Supplied data section start
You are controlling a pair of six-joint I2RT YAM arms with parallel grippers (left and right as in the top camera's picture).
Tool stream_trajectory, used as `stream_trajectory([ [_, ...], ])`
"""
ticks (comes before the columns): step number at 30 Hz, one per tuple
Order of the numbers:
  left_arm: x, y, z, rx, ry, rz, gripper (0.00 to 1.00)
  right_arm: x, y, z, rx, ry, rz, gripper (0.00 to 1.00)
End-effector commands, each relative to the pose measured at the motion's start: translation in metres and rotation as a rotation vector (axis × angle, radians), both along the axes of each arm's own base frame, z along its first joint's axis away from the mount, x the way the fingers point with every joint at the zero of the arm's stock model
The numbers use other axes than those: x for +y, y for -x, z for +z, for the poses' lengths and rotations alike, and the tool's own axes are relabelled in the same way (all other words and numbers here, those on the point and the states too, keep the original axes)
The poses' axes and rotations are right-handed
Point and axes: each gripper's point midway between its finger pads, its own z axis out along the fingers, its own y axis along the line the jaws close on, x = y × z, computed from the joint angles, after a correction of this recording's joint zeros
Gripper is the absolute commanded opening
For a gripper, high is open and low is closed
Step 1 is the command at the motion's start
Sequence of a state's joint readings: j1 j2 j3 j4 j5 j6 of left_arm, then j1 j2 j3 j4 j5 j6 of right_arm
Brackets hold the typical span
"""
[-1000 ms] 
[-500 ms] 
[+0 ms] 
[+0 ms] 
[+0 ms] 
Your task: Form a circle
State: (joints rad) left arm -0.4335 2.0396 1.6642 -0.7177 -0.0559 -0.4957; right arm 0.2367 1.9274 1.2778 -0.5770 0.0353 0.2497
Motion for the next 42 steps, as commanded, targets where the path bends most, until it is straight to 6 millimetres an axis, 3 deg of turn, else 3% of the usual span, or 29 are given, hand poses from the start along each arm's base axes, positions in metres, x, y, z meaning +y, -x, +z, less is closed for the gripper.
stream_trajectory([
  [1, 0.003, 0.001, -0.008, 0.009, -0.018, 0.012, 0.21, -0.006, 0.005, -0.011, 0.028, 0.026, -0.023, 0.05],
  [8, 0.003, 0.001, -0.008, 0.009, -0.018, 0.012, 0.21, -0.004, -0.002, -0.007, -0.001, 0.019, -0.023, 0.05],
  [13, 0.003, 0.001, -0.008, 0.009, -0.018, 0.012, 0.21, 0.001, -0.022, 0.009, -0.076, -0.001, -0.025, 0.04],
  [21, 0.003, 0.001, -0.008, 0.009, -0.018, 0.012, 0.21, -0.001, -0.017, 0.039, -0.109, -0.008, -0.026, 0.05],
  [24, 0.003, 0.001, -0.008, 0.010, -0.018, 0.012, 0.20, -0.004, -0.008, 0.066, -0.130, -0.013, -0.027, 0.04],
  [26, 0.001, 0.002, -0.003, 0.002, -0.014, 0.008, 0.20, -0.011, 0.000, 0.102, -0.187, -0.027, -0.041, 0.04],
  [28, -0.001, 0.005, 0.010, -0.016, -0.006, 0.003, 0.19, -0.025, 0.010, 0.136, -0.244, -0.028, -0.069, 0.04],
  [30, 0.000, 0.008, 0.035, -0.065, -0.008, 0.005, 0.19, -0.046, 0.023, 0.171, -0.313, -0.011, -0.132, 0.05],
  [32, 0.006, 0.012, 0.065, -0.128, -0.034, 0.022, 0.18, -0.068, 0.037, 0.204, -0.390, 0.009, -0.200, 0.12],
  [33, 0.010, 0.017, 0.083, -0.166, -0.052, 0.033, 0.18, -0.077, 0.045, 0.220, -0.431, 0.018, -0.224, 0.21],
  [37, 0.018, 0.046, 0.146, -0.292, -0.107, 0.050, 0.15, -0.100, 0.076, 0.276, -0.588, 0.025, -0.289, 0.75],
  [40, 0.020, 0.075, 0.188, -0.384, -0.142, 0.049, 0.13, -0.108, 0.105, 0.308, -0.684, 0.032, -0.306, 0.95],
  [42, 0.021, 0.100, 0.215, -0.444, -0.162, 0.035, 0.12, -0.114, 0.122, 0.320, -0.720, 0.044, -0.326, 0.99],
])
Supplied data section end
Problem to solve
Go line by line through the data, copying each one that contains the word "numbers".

Solution to the exercise
Order of the numbers:
The numbers use other axes than those: x for +y, y for -x, z for +z, for the poses' lengths and rotations alike, and the tool's own axes are relabelled in the same way (all other words and numbers here, those on the point and the states too, keep the original axes)

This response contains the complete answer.